少しの嫉妬や羨望は混じるけど、幸はあたしよりも立派でしっかりしてる。文句のいい様も無い。あたしの事を気にかけて、友達も作ろうとしなかった。口では何とでもいいながら、あたしに10年も平穏を与えてくれた。そんな幸にあたしは何も返してあげられない。


「別にお母さんの事恨んでない。恨んでも過去は変わらないから」

「そう……」


そう、何も変わらない。

この家が幸の匂いで満たされているのも、幸の好きな色でコーディネートされた部屋も、幸の大好きなぬいぐるみで囲まれたベッドも、幸しか映ってない小学校と中学校の卒業アルバムも、何も変わらない。
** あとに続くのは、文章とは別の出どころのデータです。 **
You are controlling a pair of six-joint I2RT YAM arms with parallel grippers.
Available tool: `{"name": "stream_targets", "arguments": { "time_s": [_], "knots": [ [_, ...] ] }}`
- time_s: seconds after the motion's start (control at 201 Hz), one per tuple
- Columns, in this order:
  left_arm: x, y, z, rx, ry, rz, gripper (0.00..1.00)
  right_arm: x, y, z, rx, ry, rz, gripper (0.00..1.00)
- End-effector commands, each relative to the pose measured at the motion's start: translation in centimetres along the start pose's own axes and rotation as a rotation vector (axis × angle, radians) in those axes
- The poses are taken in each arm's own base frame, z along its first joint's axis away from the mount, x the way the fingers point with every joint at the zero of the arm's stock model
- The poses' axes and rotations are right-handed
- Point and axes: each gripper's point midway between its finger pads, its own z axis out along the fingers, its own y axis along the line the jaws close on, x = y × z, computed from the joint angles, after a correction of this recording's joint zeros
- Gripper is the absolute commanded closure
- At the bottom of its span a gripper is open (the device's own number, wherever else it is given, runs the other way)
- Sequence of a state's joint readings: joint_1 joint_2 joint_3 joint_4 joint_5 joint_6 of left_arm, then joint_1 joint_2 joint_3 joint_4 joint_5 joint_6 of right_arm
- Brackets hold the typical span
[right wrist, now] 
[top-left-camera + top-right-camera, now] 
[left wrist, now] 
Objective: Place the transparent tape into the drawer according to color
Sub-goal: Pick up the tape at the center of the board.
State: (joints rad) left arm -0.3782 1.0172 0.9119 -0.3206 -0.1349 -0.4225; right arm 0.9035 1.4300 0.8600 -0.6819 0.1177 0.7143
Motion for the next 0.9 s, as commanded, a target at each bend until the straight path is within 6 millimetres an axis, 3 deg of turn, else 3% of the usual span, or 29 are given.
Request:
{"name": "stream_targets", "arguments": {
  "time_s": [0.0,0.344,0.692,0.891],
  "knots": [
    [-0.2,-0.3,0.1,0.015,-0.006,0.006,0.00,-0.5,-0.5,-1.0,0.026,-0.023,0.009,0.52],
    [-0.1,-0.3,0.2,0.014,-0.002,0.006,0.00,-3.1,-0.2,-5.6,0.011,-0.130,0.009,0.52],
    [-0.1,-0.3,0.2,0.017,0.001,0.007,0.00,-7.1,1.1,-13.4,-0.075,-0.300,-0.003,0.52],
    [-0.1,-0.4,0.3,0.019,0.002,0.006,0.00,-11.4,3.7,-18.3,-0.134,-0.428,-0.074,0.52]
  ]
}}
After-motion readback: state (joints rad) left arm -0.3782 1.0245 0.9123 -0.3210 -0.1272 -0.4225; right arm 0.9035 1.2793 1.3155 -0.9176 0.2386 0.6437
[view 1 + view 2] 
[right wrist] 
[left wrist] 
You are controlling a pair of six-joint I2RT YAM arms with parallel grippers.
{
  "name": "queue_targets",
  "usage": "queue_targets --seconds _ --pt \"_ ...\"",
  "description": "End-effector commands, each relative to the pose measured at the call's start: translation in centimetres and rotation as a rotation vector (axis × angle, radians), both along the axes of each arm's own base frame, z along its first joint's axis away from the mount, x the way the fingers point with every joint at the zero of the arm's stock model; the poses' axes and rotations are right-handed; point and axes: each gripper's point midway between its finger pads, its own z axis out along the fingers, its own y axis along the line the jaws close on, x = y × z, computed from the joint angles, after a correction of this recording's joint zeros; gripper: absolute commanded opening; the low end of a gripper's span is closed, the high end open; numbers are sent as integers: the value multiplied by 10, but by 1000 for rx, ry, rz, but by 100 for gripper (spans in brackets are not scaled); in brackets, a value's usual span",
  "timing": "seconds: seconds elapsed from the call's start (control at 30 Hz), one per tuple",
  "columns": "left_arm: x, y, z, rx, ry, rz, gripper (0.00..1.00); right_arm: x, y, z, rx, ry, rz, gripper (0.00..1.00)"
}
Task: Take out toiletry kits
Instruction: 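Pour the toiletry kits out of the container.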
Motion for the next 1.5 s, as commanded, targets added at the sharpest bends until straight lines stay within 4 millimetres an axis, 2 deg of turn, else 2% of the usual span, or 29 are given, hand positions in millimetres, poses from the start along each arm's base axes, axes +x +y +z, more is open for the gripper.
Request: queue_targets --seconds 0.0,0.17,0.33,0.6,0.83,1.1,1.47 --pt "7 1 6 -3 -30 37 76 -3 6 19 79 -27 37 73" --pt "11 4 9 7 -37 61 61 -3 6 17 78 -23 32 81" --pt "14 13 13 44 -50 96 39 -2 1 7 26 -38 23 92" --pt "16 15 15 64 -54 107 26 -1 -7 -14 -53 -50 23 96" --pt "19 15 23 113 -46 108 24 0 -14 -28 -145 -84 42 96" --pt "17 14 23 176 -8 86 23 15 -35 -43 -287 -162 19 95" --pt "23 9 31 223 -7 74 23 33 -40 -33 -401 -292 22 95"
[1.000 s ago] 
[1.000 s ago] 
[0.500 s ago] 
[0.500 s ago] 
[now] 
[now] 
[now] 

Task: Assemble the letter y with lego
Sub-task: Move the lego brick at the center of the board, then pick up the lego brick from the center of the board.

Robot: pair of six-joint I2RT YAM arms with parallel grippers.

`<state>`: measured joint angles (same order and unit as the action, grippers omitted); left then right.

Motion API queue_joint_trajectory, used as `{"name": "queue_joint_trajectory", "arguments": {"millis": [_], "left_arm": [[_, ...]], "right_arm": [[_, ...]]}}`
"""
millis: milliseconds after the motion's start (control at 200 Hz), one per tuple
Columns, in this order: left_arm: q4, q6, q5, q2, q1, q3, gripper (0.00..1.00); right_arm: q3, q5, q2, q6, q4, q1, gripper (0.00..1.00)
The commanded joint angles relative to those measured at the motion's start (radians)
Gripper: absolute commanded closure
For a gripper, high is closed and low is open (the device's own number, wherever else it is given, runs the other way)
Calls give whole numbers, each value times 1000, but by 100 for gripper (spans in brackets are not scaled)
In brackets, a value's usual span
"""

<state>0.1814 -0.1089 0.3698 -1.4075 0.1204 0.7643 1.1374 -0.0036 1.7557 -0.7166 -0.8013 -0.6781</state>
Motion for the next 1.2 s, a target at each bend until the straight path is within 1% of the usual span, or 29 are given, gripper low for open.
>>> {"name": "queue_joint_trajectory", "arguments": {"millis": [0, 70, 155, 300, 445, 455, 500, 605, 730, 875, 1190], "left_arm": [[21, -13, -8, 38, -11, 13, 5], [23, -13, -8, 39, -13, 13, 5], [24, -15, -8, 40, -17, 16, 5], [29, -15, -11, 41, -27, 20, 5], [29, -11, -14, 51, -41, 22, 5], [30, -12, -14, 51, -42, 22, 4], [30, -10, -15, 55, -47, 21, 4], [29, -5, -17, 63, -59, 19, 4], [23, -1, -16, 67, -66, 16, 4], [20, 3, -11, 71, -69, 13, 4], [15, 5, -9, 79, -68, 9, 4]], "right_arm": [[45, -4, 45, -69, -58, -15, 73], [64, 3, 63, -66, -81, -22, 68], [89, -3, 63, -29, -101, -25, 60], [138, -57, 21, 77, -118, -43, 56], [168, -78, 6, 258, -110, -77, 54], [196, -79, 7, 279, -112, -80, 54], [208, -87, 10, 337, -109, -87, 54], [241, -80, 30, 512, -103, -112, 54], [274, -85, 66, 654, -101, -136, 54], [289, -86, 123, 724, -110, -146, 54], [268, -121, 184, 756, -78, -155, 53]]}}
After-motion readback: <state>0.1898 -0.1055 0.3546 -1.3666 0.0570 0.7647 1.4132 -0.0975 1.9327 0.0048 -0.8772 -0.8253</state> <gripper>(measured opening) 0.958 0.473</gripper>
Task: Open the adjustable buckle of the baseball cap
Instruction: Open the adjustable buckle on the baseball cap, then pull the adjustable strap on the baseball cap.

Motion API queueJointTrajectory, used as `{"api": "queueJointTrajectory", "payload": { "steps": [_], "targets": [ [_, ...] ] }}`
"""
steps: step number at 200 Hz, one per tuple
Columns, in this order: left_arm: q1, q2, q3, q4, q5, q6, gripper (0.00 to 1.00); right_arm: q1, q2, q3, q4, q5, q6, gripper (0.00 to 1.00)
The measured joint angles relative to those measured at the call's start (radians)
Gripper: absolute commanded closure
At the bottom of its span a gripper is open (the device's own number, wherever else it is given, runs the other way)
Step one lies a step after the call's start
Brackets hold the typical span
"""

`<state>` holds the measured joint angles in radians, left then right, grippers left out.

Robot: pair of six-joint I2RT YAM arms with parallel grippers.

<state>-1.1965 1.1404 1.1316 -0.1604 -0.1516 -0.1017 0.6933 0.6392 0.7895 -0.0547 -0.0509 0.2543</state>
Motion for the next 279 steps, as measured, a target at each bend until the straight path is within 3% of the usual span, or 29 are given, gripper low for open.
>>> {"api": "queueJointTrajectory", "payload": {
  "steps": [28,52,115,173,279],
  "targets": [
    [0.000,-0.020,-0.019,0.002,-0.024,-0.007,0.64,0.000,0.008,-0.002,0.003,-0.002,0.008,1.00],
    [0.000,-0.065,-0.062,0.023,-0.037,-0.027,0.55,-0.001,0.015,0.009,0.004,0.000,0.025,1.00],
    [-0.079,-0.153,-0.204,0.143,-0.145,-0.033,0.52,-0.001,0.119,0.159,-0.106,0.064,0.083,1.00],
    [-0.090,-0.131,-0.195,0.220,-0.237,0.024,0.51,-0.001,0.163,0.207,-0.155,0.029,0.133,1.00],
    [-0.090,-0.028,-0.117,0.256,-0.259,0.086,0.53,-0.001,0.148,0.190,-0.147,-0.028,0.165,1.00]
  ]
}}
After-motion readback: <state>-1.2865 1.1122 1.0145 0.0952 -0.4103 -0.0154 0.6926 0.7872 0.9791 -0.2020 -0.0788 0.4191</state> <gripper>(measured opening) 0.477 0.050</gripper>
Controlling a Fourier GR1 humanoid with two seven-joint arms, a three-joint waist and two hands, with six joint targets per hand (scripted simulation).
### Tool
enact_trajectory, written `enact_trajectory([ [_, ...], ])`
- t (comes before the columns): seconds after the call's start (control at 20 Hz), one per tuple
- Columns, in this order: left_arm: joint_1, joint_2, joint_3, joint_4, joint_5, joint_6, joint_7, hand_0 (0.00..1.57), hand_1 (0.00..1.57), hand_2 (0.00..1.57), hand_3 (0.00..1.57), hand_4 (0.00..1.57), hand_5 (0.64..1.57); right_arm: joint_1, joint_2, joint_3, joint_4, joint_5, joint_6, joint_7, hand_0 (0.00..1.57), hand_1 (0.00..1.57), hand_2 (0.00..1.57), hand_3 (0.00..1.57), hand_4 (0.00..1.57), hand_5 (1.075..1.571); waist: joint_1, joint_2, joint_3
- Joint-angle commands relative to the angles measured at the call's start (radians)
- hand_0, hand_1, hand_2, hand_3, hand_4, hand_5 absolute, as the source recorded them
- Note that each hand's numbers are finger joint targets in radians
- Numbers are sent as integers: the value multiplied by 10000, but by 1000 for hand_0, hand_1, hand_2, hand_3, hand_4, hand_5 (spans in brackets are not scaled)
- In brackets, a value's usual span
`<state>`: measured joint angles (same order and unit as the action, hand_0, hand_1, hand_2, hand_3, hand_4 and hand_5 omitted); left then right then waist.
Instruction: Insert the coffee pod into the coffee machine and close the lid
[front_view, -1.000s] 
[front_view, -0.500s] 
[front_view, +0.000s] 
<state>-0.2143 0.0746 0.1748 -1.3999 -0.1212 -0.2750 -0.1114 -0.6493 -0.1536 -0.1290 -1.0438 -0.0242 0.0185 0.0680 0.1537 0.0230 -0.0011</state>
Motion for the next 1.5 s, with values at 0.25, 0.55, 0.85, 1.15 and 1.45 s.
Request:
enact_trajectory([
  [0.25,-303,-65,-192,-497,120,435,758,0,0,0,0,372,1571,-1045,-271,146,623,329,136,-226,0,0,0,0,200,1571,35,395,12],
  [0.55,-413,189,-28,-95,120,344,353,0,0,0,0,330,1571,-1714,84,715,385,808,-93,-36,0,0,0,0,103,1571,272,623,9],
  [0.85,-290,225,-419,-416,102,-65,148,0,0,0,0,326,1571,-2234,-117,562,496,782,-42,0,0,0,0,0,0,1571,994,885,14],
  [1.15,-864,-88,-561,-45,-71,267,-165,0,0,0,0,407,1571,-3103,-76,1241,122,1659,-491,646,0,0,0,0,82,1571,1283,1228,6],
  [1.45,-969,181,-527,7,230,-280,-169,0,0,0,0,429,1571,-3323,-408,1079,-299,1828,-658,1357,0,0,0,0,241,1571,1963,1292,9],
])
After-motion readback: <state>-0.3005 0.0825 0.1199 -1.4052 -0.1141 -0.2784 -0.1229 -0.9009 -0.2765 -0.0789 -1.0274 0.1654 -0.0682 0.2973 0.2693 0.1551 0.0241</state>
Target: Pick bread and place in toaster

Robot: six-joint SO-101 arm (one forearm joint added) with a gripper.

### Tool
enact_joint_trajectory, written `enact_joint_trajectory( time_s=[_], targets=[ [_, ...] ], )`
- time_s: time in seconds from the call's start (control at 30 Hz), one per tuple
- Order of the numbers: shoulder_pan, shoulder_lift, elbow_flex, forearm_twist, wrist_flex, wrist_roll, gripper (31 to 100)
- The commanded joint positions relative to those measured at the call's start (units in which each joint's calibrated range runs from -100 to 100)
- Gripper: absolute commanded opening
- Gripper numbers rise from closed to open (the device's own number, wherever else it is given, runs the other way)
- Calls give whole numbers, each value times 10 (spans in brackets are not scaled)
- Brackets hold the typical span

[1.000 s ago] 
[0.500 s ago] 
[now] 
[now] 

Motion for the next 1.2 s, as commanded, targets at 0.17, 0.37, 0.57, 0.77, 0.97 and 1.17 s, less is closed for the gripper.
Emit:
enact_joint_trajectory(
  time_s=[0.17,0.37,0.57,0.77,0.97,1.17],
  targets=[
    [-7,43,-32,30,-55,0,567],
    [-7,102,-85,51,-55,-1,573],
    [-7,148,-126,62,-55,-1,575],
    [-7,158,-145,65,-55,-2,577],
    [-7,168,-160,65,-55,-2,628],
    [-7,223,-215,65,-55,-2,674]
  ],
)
そこにあたしがいた形跡は1つも残っておらず、また幸で埋め尽くされた空間にあたしが新たに自分の物を置くのは躊躇われた。幸の空間を崩してしまう、そんなこと誰も望んでない。そう思うだけで、新しい物を買う気力は無くなった。結局幸のお古を使い続けるあたしは、もしかして幸と同化してきたのかもしれない。


少しずつ自分の中の何かが無くなっていく気がする。最初から自分は何も持ってなかったけど、持ってないなりの何かが無くなっていく。

家族だったり、知能だったり、玩具だったり……逃げた自分が悪いのに。

だから決めたの。ずっと考えてた、一之瀬君に言われてからずっと。本当に望まれる結末。あたしが救われる方法。それを全部考えた。そして1つの結末に辿り着いた。客観的に見れば、自分には何のメリットもないけど、あたしから見れば、これが最高のハッピーエンドなのだ。


「お母さん、有難う」

「幸?」

「あたし、病院に行きたいの」


それだけ告げたら、お母さんは理解したみたい。顔を真っ青にさせている。でももう決めたから、考えをかるつもりはない。

必死で止めてくるお母さんを見て、愛されてる事を自覚した。でもあたしの決意が固い事を知ったお母さんは説得を止めて病院に電話をかけた。これですべて終わる。


自分の部屋に行って荷物をつめる。もうこんな部屋とはおさらば。一生帰ってきてやるもんか。勝手に幸せになっちゃえばいい。あたしがこんな劣等感を感じてしまうから、いない所で。この部屋に思い出なんて1つもない。あっても無くなってしまう。昔と今は違いすぎるから。やっぱり10年の月日は長過ぎたんだ。全てを変えてしまう。

だからもういらない。こんな部屋いらない、グッズも何もかも。全て清算したら全て新しく一掃してやろう。壁紙も変えて机も自分なりにカスタマイズしよう。ベッドだってシーツを変えて、このグッズは全部捨ててやる。それで自分の好きな物で埋め尽くして行こう。

そんな未来が来るかは分からない、きっと来ないだろうけど。でもこの部屋にいる必要がなくなるという事実が嬉しくて仕方が無かった。


――――――――――――――――――――――――――――――――――――――

次の日、学校を休んで病院に向かったあたしを後藤先生が迎えてくれた。お母さんは仕事があるから、終わってくるみたい。1人になれる時間が長いのは嬉しいのやら悲しいのやらわからない。

でも仕事に向かう前にお母さんがあたしに振り返った。


「幸、自分の好きなようにしなさい。貴方でも、もう1人の貴方でもお母さんは今度こそ1から愛して見せるから」

「うん、ありがとう」


去り際にお母さんが目じりをぬぐったのを目ざといあたしはすぐに目についた。

お母さんは災難だろうな。こんな子供持って。

でも心配しないで、今度こそ全て終わらせるから。どんな結末になっても、今度こそしっかりと前を向いて人間らしく生きるから。

最後の対面なの。

後藤先生が中に入るのを促す。あたしはその後についていった。



最後の時は少しずつ近づいている。

 全て無くしたら、また1から手に入れるから。